A little girl had cut her own hair while her Mommy was gone. You can be sure, it was a terrible patchwork at best. When her Mommy got home she was horrified to see her child. “What did you do to your hair?” exclaimed the upset mother.
The little girl replied, “But, Mommy, how did you know? I hid all the hair very carefully in the wastebasket.”
We may think we have covered things up pretty good, but the evidence at the end of the day tends to be pretty incriminating. The wages of sin are death, says the Bible. You can hide the sin, but the death that follows will be there.
Look at your life and see if you need to deal with the source of the death.
Tags: cover-up, hiding, humor, sin
Sunday afternoon and Monday I took on the project of repainting our living room. It hasn’t been repainted since we moved in in 1995. So, my biggest project was prepping the walls before painting. Having raised three teens in that house, there were nicks and dings are over the place. Each dent needed filled and sanded. Every gouge the same. When I pried loose the cracked plastic corners on some doorways, the steel corners under the drywall flexed and broke big chucks of drywall patch loose. It was a mess.

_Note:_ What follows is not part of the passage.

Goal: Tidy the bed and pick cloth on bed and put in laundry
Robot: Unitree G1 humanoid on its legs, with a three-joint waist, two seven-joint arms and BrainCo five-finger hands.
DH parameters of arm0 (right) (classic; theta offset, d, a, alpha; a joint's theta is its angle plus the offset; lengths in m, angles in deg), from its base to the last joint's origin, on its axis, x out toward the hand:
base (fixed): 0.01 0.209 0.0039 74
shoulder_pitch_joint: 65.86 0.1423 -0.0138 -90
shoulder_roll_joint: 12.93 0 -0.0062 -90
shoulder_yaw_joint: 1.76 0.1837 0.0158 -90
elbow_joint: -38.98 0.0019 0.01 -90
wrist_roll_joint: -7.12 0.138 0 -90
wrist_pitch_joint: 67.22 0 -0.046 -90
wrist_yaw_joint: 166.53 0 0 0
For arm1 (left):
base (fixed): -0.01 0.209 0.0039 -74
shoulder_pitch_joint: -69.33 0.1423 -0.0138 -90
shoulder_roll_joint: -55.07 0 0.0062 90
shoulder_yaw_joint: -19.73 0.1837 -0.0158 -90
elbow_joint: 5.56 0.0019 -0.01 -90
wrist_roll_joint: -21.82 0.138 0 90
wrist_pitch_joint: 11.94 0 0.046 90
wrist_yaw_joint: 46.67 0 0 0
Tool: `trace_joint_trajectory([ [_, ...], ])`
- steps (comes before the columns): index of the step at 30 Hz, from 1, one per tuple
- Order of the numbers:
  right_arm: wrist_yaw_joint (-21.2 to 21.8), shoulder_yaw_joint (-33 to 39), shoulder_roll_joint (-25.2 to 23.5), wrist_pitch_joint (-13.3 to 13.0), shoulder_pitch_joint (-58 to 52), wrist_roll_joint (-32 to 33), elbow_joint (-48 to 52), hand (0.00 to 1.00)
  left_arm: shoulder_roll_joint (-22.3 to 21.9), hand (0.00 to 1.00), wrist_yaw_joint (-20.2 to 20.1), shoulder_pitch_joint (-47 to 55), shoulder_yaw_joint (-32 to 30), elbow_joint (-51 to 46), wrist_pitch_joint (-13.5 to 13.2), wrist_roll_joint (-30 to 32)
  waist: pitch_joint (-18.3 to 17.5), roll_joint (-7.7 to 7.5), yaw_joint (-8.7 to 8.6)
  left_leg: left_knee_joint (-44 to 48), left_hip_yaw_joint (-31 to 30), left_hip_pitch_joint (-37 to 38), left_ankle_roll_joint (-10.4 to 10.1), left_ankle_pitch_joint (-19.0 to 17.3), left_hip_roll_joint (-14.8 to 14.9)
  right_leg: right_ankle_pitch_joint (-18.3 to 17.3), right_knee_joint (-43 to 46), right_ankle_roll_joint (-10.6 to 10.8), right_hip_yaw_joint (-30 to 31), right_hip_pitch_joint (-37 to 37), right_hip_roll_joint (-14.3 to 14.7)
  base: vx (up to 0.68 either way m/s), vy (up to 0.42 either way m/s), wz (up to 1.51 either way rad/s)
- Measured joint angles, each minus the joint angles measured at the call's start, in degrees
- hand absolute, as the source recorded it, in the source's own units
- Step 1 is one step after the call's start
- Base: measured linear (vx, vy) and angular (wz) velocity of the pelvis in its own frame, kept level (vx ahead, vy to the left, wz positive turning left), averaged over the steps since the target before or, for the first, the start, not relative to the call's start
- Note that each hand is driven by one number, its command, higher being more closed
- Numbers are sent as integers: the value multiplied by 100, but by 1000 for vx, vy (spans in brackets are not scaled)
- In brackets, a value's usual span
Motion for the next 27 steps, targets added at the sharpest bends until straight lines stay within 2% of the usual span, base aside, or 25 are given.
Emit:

But I carefully removed what was loose and patched the holes. Some holes required multiple patches. Then I carefully sanded them level. Then I covered the patches with drywall primer, and finally two coats of colored paint. Today the paint has dried and you can’t even find where those former blemishes were. Its like a huge eraser swept through the room and made it new again.
Love between brothers and sisters is supposed to work like that, as well. John said, “Above all, love each other deeply, because love covers over a multitude of sins.” Have you allowed brotherly love to cover the sin of another, like dried paint on a wall covers blemishes? Think about this today.
Tags: born again, cover-up, forgiveness, sin
A children’s wading pool in an East Coast inner-city neighborhood had been closed for two years. City workers finally painted the pool, filled it with water, and opened it to the delight of excited children.
A short time later, though, neighborhood parents were furious. Eighteen children had cuts on their feet! It seems the pool hadn’t been cleaned out before it was painted. The workmen had merely spray-painted over glass debris on the pool bottom.
The harm done by these city workers is like the damage done by the Pharisees of Jesus’ day. They made cover-up into an art. They dressed for success. They knew how to make good impressions. But on the inside they were phony. Jesus called them “whited walls”: sepulchers looking pretty on the outside, but full of dead men’s bones on the inside.
Jesus also said, “All their works they do to be seen by men” (Matthew 23:5). What does this mean to you?